— The problem —
Repeat every line of the listing below exactly, minus the pictures.

— Dataset section —
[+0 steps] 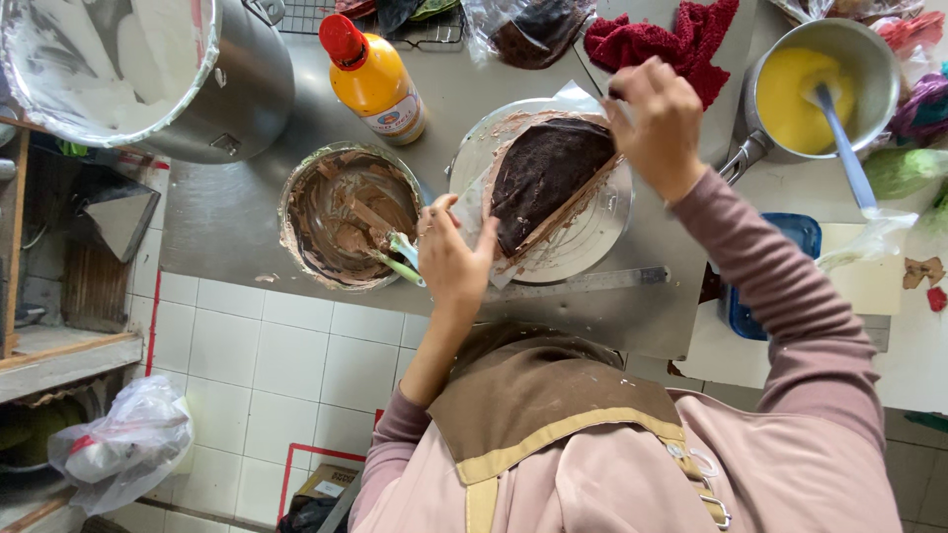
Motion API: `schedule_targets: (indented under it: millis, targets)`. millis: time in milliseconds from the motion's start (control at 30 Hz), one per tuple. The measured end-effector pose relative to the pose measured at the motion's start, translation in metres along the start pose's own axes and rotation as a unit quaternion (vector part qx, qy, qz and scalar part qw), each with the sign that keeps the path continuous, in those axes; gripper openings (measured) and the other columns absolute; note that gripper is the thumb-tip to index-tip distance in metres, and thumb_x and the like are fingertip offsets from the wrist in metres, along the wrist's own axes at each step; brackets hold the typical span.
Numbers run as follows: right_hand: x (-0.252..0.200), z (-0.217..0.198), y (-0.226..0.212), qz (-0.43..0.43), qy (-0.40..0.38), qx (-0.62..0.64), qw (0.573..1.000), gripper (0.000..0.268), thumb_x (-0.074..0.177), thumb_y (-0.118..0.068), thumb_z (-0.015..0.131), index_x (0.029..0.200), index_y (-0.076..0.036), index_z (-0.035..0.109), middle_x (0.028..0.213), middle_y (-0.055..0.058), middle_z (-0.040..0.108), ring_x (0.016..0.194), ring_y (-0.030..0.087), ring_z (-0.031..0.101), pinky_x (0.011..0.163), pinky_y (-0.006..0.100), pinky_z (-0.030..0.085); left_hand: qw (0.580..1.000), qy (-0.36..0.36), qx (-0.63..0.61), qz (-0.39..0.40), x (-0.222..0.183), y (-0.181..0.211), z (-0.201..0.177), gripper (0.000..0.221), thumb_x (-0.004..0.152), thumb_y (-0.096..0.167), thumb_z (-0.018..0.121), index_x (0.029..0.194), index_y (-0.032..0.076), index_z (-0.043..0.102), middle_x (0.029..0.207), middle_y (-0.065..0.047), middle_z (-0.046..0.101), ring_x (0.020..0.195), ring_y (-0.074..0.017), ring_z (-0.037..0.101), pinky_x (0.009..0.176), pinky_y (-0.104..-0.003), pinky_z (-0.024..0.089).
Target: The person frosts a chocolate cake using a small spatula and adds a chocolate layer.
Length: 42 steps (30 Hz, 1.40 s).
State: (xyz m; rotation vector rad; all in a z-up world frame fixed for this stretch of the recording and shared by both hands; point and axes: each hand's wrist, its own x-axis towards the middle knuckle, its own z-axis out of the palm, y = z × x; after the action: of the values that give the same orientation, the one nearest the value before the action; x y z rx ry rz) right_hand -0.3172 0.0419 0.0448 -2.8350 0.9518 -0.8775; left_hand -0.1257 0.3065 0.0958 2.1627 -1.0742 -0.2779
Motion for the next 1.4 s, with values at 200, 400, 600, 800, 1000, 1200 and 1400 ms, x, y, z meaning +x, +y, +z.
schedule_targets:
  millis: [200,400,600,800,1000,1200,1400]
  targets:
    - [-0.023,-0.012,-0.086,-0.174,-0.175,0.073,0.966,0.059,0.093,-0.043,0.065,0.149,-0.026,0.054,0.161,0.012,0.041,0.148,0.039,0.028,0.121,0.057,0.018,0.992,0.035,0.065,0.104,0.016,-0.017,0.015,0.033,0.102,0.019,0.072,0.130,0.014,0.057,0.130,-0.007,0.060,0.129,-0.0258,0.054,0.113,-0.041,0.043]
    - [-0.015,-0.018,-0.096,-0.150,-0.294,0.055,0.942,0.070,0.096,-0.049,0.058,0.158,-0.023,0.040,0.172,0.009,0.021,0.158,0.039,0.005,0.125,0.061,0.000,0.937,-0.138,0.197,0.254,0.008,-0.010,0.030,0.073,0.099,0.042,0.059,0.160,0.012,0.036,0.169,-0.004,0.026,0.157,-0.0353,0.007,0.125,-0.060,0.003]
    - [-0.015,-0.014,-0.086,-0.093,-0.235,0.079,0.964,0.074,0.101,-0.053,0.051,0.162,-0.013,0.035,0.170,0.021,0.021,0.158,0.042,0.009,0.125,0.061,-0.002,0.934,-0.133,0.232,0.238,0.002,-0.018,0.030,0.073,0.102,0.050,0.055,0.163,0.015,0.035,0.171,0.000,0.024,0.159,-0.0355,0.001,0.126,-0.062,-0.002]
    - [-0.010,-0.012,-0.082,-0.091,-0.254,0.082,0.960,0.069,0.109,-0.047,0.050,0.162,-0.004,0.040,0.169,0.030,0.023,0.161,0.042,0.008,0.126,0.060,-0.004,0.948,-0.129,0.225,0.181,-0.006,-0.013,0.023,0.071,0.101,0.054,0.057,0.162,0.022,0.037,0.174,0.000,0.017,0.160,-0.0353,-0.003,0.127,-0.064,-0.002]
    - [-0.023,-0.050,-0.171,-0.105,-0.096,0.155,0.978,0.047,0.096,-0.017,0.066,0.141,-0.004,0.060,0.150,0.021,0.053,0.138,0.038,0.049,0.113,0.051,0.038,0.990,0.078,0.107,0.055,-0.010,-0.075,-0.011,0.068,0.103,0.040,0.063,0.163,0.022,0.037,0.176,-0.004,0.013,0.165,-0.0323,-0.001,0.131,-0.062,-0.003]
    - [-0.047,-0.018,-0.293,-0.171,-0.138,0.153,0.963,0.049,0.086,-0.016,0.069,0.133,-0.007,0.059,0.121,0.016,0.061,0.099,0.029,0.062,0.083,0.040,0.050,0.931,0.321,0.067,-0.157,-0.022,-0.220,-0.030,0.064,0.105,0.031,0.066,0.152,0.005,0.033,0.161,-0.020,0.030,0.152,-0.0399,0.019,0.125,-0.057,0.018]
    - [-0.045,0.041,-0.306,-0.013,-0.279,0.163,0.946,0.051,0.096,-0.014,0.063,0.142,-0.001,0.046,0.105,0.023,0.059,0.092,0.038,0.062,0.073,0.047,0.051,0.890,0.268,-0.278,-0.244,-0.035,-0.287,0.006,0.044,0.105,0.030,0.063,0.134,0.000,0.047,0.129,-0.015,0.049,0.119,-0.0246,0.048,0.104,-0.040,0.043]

— Result for this task —
[+0 steps] 
Motion API: `schedule_targets: (indented under it: millis, targets)`. millis: time in milliseconds from the motion's start (control at 30 Hz), one per tuple. The measured end-effector pose relative to the pose measured at the motion's start, translation in metres along the start pose's own axes and rotation as a unit quaternion (vector part qx, qy, qz and scalar part qw), each with the sign that keeps the path continuous, in those axes; gripper openings (measured) and the other columns absolute; note that gripper is the thumb-tip to index-tip distance in metres, and thumb_x and the like are fingertip offsets from the wrist in metres, along the wrist's own axes at each step; brackets hold the typical span.
Numbers run as follows: right_hand: x (-0.252..0.200), z (-0.217..0.198), y (-0.226..0.212), qz (-0.43..0.43), qy (-0.40..0.38), qx (-0.62..0.64), qw (0.573..1.000), gripper (0.000..0.268), thumb_x (-0.074..0.177), thumb_y (-0.118..0.068), thumb_z (-0.015..0.131), index_x (0.029..0.200), index_y (-0.076..0.036), index_z (-0.035..0.109), middle_x (0.028..0.213), middle_y (-0.055..0.058), middle_z (-0.040..0.108), ring_x (0.016..0.194), ring_y (-0.030..0.087), ring_z (-0.031..0.101), pinky_x (0.011..0.163), pinky_y (-0.006..0.100), pinky_z (-0.030..0.085); left_hand: qw (0.580..1.000), qy (-0.36..0.36), qx (-0.63..0.61), qz (-0.39..0.40), x (-0.222..0.183), y (-0.181..0.211), z (-0.201..0.177), gripper (0.000..0.221), thumb_x (-0.004..0.152), thumb_y (-0.096..0.167), thumb_z (-0.018..0.121), index_x (0.029..0.194), index_y (-0.032..0.076), index_z (-0.043..0.102), middle_x (0.029..0.207), middle_y (-0.065..0.047), middle_z (-0.046..0.101), ring_x (0.020..0.195), ring_y (-0.074..0.017), ring_z (-0.037..0.101), pinky_x (0.009..0.176), pinky_y (-0.104..-0.003), pinky_z (-0.024..0.089).
Target: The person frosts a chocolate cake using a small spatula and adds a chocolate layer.
Length: 42 steps (30 Hz, 1.40 s).
State: (xyz m; rotation vector rad; all in a z-up world frame fixed for this stretch of the recording and shared by both hands; point and axes: each hand's wrist, its own x-axis towards the middle knuckle, its own z-axis out of the palm, y = z × x; after the action: of the values that give the same orientation, the one nearest the value before the action; x y z rx ry rz) right_hand -0.3172 0.0419 0.0448 -2.8350 0.9518 -0.8775; left_hand -0.1257 0.3065 0.0958 2.1627 -1.0742 -0.2779
Motion for the next 1.4 s, with values at 200, 400, 600, 800, 1000, 1200 and 1400 ms, x, y, z meaning +x, +y, +z.
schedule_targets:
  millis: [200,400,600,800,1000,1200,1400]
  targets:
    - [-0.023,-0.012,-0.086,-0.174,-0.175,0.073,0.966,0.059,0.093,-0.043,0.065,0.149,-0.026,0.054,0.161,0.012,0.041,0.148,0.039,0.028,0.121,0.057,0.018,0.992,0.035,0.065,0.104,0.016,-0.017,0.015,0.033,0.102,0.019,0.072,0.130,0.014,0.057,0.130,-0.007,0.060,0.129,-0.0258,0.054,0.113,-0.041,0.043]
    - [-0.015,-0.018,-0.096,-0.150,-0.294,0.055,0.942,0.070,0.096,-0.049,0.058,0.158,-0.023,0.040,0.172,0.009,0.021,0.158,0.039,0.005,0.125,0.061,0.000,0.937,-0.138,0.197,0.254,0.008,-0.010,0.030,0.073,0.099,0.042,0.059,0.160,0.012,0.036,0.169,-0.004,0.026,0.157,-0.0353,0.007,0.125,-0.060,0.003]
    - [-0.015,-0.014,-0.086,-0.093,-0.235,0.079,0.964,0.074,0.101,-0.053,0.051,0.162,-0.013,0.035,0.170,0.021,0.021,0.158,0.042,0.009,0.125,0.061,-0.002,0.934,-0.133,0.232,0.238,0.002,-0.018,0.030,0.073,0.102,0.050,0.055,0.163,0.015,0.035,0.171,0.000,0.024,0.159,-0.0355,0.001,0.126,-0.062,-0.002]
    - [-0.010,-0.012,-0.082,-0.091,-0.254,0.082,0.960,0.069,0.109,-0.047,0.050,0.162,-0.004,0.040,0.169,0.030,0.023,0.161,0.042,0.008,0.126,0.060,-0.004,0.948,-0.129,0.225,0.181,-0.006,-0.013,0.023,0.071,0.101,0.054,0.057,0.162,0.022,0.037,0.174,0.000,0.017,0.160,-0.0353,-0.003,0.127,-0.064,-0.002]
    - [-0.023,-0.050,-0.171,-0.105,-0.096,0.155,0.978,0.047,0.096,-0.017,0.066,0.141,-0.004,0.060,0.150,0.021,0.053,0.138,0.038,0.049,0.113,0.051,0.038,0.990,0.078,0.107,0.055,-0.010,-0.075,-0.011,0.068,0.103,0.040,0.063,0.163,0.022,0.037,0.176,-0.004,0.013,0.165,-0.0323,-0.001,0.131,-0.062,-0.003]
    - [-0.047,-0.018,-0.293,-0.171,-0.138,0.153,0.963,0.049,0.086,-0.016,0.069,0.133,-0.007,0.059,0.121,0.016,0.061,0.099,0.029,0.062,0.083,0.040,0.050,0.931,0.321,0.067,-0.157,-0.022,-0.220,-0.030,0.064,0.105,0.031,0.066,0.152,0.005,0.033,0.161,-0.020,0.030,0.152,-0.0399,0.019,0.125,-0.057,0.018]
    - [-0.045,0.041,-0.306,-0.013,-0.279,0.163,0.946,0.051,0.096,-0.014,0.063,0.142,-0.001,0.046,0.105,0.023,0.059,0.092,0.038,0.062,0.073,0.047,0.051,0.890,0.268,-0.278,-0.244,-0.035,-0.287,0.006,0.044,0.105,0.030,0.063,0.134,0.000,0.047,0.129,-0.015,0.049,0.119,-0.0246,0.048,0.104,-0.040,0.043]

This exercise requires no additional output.